Task brief — Restate word for word the lines of the material below, from the line with "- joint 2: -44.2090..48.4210" to the line with "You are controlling", both lines included, and no others.

Dataset extract —
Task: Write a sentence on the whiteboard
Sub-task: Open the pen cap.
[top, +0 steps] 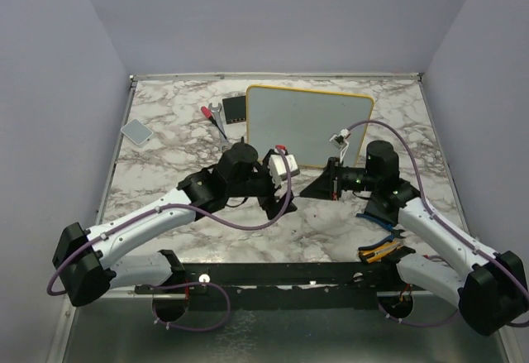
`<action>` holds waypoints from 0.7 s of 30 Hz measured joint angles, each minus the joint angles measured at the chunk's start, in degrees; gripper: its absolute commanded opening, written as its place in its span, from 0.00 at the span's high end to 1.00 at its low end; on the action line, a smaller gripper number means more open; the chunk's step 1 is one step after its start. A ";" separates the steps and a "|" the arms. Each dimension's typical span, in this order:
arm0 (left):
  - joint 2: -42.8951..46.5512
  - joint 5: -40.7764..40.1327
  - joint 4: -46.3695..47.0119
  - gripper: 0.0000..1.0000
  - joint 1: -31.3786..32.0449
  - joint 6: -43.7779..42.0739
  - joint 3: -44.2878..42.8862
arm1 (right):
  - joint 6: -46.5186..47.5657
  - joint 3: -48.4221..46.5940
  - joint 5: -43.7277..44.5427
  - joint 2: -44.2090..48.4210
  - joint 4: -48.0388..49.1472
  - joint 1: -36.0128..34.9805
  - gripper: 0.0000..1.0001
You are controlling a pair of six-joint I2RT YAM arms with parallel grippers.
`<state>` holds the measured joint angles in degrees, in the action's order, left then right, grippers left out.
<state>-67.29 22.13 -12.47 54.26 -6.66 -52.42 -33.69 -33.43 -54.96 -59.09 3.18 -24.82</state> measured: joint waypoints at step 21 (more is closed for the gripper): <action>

Task answer —
  - joint 2: -44.2090..48.4210
  - joint 4: -48.0388..49.1472
  - joint 1: -36.0128..34.9805
  - gripper: 0.0000..1.0001
You are controlling a pair of six-joint I2RT YAM arms with parallel grippers.

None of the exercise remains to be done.